Mit dem Begriff «Willkür» wird also staatliches Handeln bezeichnet, dem die gesetzliche Grundlage oder ein sachlicher Grund fehlt. Wenn Staatsorgane wie zum Beispiel Polizei, Gerichte oder Behörden willkürlich handeln, können sich die Menschen nicht darauf verlassen, dass ihre Rechte geschützt werden.
Quellen:
☛ Beitrag «Was ist ein Rechtsstaat» auf im Portal der Landeszentrale für politische Bildung Baden-Württemberg.
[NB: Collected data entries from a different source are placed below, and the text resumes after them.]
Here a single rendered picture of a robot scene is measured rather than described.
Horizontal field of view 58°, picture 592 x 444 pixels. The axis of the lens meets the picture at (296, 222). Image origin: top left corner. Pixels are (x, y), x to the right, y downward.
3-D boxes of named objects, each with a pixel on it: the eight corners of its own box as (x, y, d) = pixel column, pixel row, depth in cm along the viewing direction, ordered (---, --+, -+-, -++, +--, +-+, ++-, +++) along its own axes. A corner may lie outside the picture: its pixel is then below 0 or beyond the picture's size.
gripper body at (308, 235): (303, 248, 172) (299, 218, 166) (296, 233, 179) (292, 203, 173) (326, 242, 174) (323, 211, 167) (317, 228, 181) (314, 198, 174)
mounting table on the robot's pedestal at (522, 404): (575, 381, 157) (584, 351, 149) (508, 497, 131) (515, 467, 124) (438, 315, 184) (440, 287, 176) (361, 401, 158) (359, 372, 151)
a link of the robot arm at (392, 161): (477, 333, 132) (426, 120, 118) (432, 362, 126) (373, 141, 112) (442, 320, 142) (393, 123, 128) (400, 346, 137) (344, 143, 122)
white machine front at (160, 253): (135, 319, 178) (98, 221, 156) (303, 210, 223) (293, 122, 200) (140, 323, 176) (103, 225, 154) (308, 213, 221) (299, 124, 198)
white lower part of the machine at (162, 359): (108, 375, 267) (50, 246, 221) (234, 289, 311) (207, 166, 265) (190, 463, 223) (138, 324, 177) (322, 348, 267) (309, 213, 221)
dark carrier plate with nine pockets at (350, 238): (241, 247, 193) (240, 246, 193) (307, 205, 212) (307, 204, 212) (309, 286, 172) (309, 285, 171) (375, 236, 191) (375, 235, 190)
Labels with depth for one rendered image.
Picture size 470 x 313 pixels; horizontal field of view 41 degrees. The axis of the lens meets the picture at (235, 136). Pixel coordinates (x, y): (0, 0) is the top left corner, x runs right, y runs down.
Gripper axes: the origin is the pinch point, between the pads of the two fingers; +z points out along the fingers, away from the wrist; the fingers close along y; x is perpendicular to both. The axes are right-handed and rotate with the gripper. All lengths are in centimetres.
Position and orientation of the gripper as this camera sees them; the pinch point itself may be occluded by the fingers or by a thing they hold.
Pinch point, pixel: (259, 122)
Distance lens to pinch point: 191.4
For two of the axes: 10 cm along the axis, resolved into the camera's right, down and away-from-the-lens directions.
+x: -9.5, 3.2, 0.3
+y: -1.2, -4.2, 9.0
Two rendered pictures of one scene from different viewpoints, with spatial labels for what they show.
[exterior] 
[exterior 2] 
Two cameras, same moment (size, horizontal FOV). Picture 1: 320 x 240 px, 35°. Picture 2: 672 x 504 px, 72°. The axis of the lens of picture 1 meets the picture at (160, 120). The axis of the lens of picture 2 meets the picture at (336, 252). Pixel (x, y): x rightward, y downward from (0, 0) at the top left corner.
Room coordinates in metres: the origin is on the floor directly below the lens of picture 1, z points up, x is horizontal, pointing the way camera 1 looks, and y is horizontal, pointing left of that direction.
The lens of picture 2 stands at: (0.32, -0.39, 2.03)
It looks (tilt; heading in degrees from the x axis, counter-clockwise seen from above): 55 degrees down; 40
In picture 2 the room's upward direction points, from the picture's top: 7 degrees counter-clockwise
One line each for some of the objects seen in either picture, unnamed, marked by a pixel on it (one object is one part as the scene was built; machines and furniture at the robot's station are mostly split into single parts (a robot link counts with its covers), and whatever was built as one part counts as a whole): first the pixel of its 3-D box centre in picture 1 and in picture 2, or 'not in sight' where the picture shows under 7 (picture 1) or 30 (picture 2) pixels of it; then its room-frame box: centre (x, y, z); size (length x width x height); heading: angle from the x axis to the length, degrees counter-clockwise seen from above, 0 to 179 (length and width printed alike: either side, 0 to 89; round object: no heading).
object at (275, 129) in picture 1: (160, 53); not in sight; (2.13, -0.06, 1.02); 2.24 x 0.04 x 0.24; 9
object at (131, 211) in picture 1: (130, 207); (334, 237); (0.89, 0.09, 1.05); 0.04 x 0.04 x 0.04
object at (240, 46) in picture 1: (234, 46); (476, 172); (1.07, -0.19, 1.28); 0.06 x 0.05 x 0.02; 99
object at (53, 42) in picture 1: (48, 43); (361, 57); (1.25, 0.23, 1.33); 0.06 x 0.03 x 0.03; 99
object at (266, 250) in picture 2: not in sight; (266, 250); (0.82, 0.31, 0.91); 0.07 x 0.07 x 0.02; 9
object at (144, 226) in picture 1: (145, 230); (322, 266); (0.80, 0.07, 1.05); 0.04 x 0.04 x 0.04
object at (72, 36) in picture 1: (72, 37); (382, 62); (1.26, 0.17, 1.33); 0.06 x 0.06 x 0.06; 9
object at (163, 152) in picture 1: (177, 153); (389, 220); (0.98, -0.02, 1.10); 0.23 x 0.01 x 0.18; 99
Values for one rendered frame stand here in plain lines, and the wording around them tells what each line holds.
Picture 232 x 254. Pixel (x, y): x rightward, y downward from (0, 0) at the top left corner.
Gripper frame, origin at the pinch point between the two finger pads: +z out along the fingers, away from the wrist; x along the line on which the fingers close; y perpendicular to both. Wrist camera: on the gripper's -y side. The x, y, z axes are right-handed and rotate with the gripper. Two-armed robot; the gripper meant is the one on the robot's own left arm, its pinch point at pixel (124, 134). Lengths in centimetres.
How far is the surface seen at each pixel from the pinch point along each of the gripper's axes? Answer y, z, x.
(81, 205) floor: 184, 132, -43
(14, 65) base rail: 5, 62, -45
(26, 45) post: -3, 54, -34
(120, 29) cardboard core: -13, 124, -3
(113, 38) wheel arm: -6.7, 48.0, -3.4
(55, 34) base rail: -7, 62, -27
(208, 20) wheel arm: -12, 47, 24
☛ Beatrice Weber-Dürler; Judith Wyttenbach: „Gleichheit“, in: Historisches Lexikon der Schweiz (HLS), Version vom 09.03.2023. Online: https://hls-dhs-dss.ch/de/articles/010375/2023-03-09/ , konsultiert am 20.01.2024.
Ergänzung:
☛ Eine Demokratie braucht einen funktionierenden Rechtsstaat. Wir der Rechtsstaat angegriffen und abgebaut, verkommt die Demokratie zu einer Farce. Das geschieht seit einiger Zeit zum Beispiel in Ungarn. Dort arbeitet die Regierung unter Viktor Orban daran, sich die Gerichte zu unterwerfen. Damit wird die Gewaltenteilung unterlaufen. Siehe dazu:
Gewaltenteilung – unverzichtbar für die Demokratie
Der Rechtsstaat gehört deshalb zu den typischen Merkmalen der Demokratie. Siehe dazu:
Demokratie – ihre typischen Merkmale
Umgekehrt kann es aber einen Rechtsstaat geben ohne Demokratie, zum Beispiel in einer rechtsstaatlichen Monarchie. Hier gelten zwar die Gesetze. Sie werden aber vom König erlassen.
☛ Wer in einem Rechtsstaat lebt, nimmt diesen möglicherweise für selbstverständlich und realisiert dann nicht, wie unfassbar wichtig diese Errungenschaft ist. Deshalb ist es wichtig, dem Rechtsstaat Sorge zu tragen und ihn zu verteidigen.